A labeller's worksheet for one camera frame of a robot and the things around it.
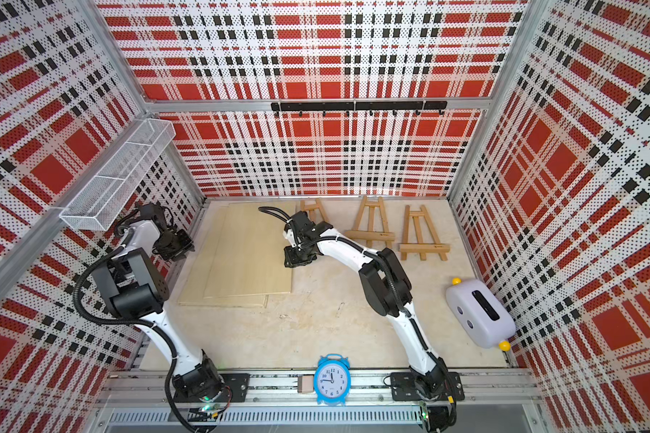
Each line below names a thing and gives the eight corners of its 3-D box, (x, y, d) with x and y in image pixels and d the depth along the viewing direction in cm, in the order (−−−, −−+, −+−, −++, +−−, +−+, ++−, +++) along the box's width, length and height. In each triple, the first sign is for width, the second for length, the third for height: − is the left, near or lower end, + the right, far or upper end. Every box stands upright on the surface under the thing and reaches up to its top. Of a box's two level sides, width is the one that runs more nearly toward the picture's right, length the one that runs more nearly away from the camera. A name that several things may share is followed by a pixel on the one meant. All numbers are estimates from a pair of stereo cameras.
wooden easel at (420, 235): (401, 260, 103) (402, 256, 100) (392, 209, 119) (393, 205, 117) (449, 260, 103) (452, 256, 100) (434, 209, 119) (436, 205, 117)
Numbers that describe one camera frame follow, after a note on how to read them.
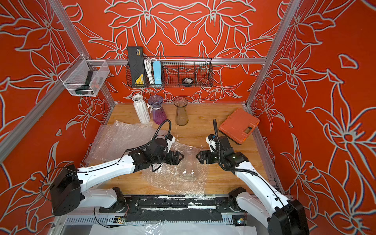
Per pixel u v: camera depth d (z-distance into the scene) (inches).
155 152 23.6
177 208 28.6
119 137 38.1
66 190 16.0
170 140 28.1
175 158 27.2
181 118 41.1
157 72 34.9
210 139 28.6
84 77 35.4
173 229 26.5
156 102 38.4
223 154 23.9
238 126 39.3
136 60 34.0
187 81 37.6
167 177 32.0
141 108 37.5
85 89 31.7
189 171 29.2
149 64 34.5
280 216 14.8
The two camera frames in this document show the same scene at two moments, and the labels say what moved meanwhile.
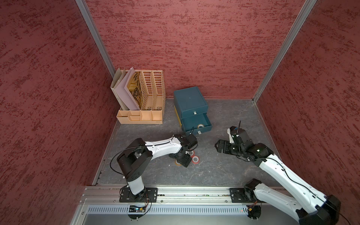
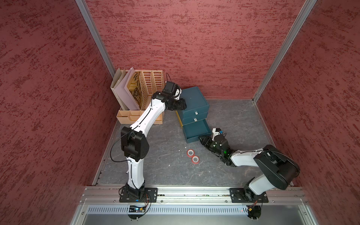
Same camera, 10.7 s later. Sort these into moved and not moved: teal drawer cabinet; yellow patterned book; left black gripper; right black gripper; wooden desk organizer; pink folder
Moved: right black gripper; left black gripper
Not moved: wooden desk organizer; yellow patterned book; pink folder; teal drawer cabinet
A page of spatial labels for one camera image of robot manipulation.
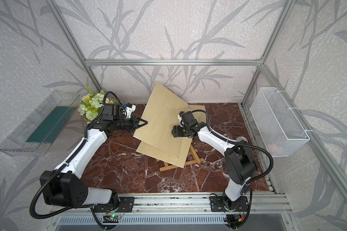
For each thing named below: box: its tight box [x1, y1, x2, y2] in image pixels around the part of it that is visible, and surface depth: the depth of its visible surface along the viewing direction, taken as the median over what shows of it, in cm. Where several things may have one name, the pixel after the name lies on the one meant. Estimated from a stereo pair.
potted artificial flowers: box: [78, 85, 118, 123], surface depth 81 cm
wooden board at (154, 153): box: [135, 137, 193, 169], surface depth 84 cm
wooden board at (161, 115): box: [133, 82, 189, 158], surface depth 87 cm
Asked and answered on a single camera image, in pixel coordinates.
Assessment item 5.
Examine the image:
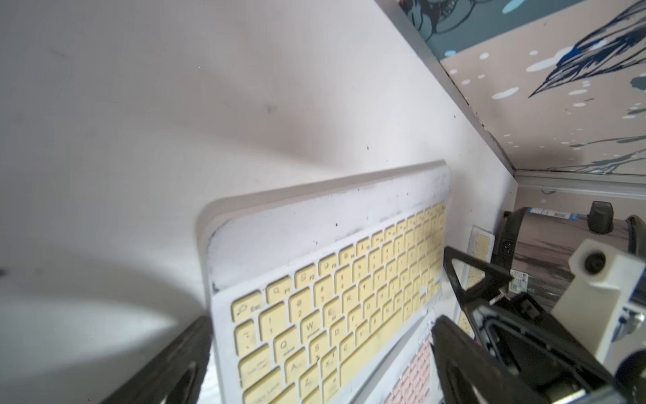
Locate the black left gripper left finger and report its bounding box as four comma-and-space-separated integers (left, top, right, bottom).
104, 316, 213, 403

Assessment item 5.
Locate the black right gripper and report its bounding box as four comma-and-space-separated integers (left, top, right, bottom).
443, 247, 631, 403

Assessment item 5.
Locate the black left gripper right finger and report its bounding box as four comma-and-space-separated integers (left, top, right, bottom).
432, 316, 548, 403

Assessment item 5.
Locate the yellow keyboard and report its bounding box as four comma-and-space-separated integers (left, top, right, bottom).
205, 163, 451, 403
458, 226, 496, 338

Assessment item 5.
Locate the steel rice cooker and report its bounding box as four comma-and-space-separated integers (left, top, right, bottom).
491, 201, 645, 311

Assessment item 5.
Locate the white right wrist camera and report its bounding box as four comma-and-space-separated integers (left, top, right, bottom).
551, 239, 645, 363

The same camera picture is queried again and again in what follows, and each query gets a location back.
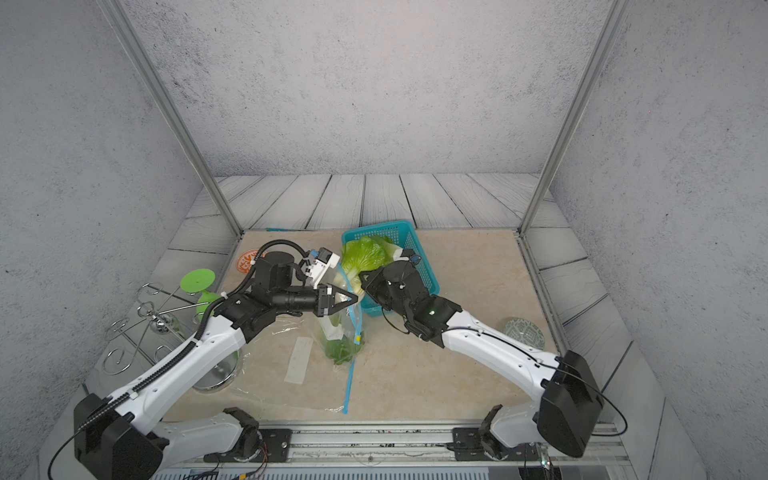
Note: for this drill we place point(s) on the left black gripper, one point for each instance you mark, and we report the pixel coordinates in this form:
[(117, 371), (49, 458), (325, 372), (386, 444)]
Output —
[(325, 300)]

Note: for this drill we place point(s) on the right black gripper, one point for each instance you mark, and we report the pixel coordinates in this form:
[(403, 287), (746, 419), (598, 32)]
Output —
[(372, 283)]

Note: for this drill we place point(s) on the clear zipper bag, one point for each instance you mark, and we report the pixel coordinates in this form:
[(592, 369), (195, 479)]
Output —
[(348, 322), (284, 366)]

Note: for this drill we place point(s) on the chinese cabbage top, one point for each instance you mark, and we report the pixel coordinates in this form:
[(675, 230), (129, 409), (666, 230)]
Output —
[(365, 254)]

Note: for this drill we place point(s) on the chinese cabbage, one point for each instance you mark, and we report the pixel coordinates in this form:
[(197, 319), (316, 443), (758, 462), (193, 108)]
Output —
[(365, 254), (343, 350)]

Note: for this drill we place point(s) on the teal plastic basket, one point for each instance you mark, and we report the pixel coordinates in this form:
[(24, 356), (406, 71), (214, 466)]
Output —
[(403, 234)]

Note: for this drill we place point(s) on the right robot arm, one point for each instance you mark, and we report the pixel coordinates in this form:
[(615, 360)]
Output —
[(566, 402)]

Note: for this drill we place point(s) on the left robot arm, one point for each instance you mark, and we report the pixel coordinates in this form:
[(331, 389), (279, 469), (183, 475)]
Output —
[(124, 436)]

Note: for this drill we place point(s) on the orange patterned bowl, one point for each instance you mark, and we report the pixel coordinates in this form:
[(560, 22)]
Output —
[(246, 260)]

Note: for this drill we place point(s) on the green plastic goblet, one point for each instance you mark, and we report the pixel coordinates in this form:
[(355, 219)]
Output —
[(198, 283)]

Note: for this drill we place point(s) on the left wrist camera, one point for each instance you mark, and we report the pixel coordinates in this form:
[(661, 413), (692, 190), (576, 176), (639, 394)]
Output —
[(317, 264)]

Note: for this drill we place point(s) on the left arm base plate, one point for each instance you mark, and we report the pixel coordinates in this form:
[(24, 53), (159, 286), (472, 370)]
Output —
[(263, 446)]

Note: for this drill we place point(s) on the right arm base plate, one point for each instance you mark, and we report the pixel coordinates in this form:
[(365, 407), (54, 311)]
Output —
[(471, 444)]

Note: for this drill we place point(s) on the metal wire cup rack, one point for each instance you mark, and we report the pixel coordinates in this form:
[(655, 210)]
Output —
[(160, 321)]

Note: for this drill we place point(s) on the right aluminium frame post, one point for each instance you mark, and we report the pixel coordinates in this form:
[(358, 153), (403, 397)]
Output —
[(590, 77)]

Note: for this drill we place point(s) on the aluminium frame post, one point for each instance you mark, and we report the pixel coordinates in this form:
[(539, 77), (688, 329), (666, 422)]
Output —
[(590, 77), (131, 44)]

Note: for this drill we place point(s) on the left aluminium frame post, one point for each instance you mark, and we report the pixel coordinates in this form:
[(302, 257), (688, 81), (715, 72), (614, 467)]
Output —
[(131, 44)]

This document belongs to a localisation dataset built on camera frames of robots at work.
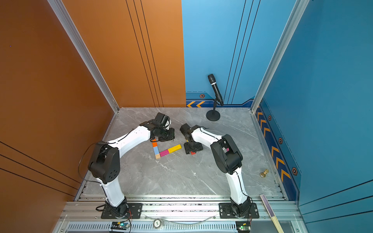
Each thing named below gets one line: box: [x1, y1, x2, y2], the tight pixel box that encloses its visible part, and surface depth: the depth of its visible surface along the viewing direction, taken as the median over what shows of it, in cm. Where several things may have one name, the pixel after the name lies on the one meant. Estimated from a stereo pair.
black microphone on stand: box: [205, 73, 224, 122], surface depth 102 cm
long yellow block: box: [167, 144, 183, 154], surface depth 98 cm
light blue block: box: [152, 146, 160, 155], surface depth 96 cm
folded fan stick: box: [259, 193, 285, 233], surface depth 74 cm
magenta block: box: [159, 149, 170, 157], surface depth 96 cm
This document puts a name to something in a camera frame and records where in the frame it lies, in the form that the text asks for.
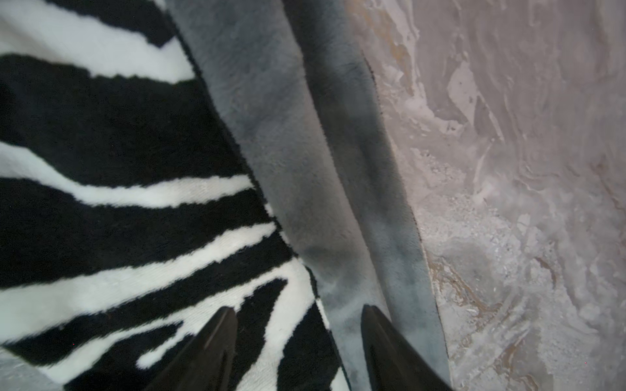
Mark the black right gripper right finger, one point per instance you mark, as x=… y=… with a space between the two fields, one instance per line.
x=393 y=365

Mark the zebra and grey plush pillowcase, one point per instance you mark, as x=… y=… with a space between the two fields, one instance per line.
x=163 y=159

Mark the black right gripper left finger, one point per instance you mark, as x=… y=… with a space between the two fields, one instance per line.
x=205 y=362

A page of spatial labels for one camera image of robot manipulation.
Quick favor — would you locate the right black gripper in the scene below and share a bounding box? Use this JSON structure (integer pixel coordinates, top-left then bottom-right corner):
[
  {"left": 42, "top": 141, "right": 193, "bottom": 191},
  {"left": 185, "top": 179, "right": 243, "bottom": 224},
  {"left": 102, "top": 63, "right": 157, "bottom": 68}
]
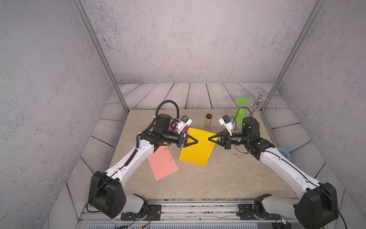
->
[{"left": 209, "top": 130, "right": 251, "bottom": 151}]

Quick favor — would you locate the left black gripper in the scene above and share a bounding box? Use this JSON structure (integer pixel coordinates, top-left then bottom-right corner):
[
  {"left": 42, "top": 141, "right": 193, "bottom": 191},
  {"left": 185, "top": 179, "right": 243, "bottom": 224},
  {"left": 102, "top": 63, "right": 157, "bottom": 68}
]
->
[{"left": 161, "top": 131, "right": 197, "bottom": 148}]

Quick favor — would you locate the yellow paper sheet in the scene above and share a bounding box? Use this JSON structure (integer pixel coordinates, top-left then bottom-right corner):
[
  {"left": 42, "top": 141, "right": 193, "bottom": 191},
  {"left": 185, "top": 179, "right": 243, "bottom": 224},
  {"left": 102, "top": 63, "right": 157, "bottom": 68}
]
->
[{"left": 179, "top": 128, "right": 214, "bottom": 167}]

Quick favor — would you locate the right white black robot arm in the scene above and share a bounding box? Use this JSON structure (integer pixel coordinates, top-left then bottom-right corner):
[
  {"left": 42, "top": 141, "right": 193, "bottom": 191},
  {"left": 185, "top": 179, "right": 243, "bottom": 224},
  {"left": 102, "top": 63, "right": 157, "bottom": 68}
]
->
[{"left": 208, "top": 115, "right": 342, "bottom": 229}]

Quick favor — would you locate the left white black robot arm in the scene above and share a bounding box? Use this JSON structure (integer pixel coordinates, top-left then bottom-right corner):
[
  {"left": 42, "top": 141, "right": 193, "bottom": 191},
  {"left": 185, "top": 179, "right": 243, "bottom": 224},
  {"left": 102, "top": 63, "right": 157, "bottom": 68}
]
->
[{"left": 86, "top": 100, "right": 198, "bottom": 219}]

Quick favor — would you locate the small black-capped bottle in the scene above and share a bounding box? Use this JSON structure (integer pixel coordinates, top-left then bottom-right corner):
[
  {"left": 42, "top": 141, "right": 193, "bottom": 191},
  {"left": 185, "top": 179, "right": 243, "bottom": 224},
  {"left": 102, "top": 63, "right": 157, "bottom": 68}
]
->
[{"left": 204, "top": 113, "right": 212, "bottom": 127}]

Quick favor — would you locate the magenta paper sheet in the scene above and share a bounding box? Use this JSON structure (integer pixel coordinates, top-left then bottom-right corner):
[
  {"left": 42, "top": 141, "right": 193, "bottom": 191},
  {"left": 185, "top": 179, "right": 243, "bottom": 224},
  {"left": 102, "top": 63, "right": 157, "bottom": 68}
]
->
[{"left": 168, "top": 119, "right": 192, "bottom": 133}]

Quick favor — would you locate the green plastic wine glass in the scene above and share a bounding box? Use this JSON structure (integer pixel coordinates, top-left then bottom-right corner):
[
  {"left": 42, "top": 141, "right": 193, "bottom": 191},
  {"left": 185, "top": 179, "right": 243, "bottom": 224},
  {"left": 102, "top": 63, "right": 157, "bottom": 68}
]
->
[{"left": 233, "top": 97, "right": 249, "bottom": 124}]

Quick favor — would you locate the salmon pink paper sheet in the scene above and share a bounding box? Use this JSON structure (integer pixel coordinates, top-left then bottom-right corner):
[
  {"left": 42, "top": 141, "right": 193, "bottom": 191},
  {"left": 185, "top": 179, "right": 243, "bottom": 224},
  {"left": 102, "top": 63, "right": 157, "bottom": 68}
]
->
[{"left": 148, "top": 146, "right": 178, "bottom": 181}]

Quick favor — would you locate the chrome glass holder stand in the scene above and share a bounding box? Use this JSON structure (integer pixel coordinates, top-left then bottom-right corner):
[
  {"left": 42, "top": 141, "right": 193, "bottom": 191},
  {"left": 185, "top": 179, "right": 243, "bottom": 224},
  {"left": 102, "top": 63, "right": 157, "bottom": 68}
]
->
[{"left": 242, "top": 87, "right": 278, "bottom": 114}]

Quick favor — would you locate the light blue cup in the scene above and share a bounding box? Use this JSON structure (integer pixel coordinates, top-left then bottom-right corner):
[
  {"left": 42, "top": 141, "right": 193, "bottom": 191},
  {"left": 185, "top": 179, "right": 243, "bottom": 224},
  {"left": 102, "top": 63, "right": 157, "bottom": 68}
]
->
[{"left": 277, "top": 148, "right": 290, "bottom": 160}]

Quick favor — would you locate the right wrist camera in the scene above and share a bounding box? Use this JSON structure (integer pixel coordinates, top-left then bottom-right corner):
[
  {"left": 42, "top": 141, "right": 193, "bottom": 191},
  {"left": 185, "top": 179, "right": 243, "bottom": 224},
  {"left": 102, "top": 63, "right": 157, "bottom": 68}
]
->
[{"left": 219, "top": 115, "right": 234, "bottom": 135}]

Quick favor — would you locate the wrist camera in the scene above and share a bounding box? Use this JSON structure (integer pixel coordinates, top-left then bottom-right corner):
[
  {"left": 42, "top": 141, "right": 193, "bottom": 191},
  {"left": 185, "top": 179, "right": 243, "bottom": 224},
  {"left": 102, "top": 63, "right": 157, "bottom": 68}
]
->
[
  {"left": 175, "top": 115, "right": 192, "bottom": 134},
  {"left": 219, "top": 115, "right": 234, "bottom": 135}
]

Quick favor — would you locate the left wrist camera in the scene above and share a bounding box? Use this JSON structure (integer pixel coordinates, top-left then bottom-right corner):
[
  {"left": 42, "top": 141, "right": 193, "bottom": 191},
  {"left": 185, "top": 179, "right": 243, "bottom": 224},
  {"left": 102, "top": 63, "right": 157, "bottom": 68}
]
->
[{"left": 175, "top": 115, "right": 192, "bottom": 134}]

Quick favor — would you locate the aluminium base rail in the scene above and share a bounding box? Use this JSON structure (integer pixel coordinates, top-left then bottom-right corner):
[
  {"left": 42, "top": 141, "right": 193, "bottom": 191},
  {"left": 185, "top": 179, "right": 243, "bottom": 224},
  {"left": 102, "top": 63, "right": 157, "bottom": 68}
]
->
[{"left": 76, "top": 199, "right": 303, "bottom": 229}]

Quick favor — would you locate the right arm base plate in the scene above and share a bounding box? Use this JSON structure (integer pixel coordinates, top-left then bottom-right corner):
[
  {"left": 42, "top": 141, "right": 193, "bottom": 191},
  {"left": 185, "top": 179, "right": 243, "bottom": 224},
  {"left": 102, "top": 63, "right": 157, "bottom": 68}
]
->
[{"left": 236, "top": 204, "right": 281, "bottom": 221}]

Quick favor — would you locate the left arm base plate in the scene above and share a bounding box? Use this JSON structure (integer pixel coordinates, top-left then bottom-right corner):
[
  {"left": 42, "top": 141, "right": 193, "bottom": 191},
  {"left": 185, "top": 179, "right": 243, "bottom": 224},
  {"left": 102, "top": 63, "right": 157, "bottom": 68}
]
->
[{"left": 121, "top": 204, "right": 162, "bottom": 221}]

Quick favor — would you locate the right aluminium frame post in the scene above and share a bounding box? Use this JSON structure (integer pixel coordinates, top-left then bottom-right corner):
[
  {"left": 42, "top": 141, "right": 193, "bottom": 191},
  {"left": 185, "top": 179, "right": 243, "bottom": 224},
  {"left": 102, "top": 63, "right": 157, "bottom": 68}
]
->
[{"left": 261, "top": 0, "right": 326, "bottom": 112}]

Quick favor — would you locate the aluminium frame post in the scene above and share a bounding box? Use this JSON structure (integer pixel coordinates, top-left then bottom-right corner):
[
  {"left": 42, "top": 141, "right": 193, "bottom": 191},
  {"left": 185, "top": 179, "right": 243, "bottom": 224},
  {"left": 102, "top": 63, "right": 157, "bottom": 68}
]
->
[
  {"left": 72, "top": 0, "right": 129, "bottom": 113},
  {"left": 261, "top": 0, "right": 326, "bottom": 112}
]

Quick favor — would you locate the left aluminium frame post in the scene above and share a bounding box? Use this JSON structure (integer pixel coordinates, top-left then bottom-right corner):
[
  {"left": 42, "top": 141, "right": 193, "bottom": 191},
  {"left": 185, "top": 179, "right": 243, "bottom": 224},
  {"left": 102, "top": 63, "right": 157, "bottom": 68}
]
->
[{"left": 72, "top": 0, "right": 129, "bottom": 113}]

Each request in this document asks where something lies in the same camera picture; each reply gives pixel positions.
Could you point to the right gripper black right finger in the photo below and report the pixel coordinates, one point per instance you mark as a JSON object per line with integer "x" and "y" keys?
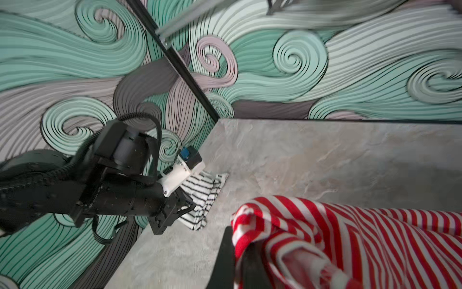
{"x": 254, "y": 275}

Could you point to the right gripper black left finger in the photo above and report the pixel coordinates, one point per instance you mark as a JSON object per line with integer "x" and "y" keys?
{"x": 222, "y": 276}

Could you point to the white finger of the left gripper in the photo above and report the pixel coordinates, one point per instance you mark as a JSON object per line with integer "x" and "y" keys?
{"x": 188, "y": 163}

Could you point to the red white striped tank top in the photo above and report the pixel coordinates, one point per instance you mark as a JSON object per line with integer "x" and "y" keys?
{"x": 313, "y": 245}

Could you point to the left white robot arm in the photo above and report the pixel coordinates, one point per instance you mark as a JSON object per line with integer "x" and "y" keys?
{"x": 40, "y": 182}

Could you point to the black white striped tank top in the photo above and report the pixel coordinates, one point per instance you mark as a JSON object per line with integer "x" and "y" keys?
{"x": 203, "y": 188}

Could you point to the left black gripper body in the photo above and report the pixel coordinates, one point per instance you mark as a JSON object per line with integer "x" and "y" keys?
{"x": 115, "y": 185}

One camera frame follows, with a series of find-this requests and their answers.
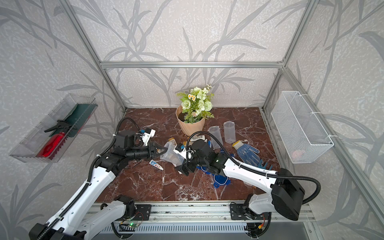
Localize blue cup lid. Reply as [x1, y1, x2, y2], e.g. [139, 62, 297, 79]
[213, 175, 231, 189]
[197, 166, 215, 176]

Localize blue-lidded clear kit cup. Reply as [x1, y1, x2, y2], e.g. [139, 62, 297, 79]
[208, 126, 223, 149]
[223, 121, 236, 144]
[160, 141, 184, 167]

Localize white yellow-capped lotion bottle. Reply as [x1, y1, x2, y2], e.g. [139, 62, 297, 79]
[190, 135, 206, 142]

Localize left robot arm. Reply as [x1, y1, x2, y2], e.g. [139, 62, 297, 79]
[29, 128, 167, 240]

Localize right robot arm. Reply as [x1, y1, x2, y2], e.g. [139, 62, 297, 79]
[174, 140, 321, 221]

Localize small white toothpaste tube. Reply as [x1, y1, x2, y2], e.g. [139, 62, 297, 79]
[149, 160, 164, 171]

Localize beige flower pot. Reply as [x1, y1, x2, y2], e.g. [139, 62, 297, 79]
[176, 106, 206, 137]

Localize white blue dotted work glove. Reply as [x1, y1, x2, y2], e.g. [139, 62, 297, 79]
[232, 141, 262, 167]

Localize green white artificial flowers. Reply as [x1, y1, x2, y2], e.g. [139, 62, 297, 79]
[177, 85, 215, 124]

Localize pink item in basket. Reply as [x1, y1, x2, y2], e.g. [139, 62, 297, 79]
[291, 150, 306, 162]

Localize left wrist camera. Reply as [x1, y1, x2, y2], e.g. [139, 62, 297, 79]
[140, 128, 156, 146]

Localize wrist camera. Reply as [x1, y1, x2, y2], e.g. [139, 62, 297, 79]
[140, 128, 156, 146]
[174, 143, 193, 160]

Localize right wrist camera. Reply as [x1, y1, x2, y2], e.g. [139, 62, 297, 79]
[174, 143, 193, 160]

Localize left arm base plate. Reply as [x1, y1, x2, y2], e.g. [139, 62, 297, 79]
[121, 204, 152, 221]

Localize aluminium front rail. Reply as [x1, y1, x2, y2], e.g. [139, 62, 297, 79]
[61, 200, 316, 224]

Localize wooden handled brush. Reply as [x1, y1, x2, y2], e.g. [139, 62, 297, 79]
[258, 161, 273, 171]

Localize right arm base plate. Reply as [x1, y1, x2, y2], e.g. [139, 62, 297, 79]
[230, 202, 272, 221]

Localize clear plastic wall tray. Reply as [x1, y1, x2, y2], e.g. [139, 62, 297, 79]
[10, 94, 98, 163]

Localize white wire mesh basket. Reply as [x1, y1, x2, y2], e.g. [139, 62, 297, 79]
[271, 91, 334, 164]

+ + + +

What this task involves: Every line in the listing that holds "around" belongs in the answer.

Problem solution:
A labeller's worksheet for one camera frame of a robot and the things around it.
For each thing named below: box: its tight box [x1, y1, x2, y2] in image pixels around the part of it that is visible, and surface depth: the depth of its visible surface along the viewing direction, taken as the median over what shows of it, in cm. Where several things may have one name, the pixel after the name lies on the one meant. Estimated from a stereo pair.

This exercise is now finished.